The problem: Report how many lines below include "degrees", giving the figure alone.

- Opening Delimiter -

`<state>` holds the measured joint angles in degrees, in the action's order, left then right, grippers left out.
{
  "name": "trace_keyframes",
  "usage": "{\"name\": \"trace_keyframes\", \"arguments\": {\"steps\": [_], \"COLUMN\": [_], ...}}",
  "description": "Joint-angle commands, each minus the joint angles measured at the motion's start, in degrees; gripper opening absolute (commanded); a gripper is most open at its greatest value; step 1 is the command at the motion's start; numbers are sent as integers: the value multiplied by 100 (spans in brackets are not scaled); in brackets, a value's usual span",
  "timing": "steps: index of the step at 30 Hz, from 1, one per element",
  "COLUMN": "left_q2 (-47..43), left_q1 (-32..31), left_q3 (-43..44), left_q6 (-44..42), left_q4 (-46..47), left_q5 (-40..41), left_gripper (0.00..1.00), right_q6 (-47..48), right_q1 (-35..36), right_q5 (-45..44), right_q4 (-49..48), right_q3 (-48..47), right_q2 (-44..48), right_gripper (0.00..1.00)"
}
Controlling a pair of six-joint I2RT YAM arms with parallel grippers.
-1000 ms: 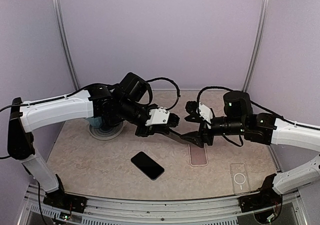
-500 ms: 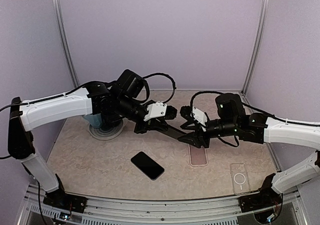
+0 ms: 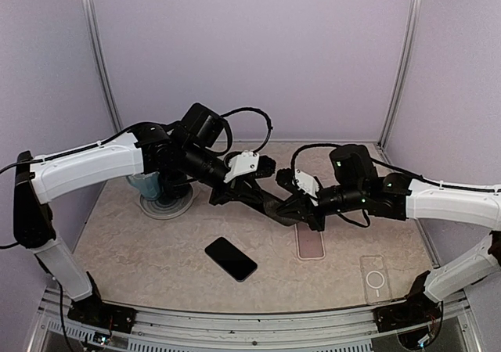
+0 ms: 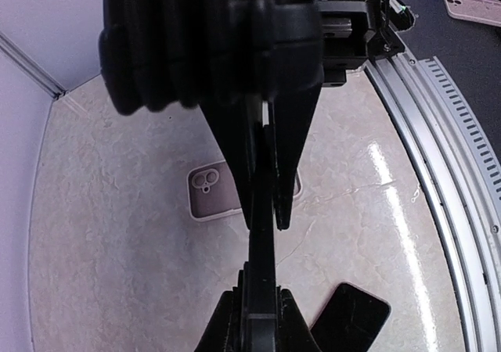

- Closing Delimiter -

Result of this exercise: 2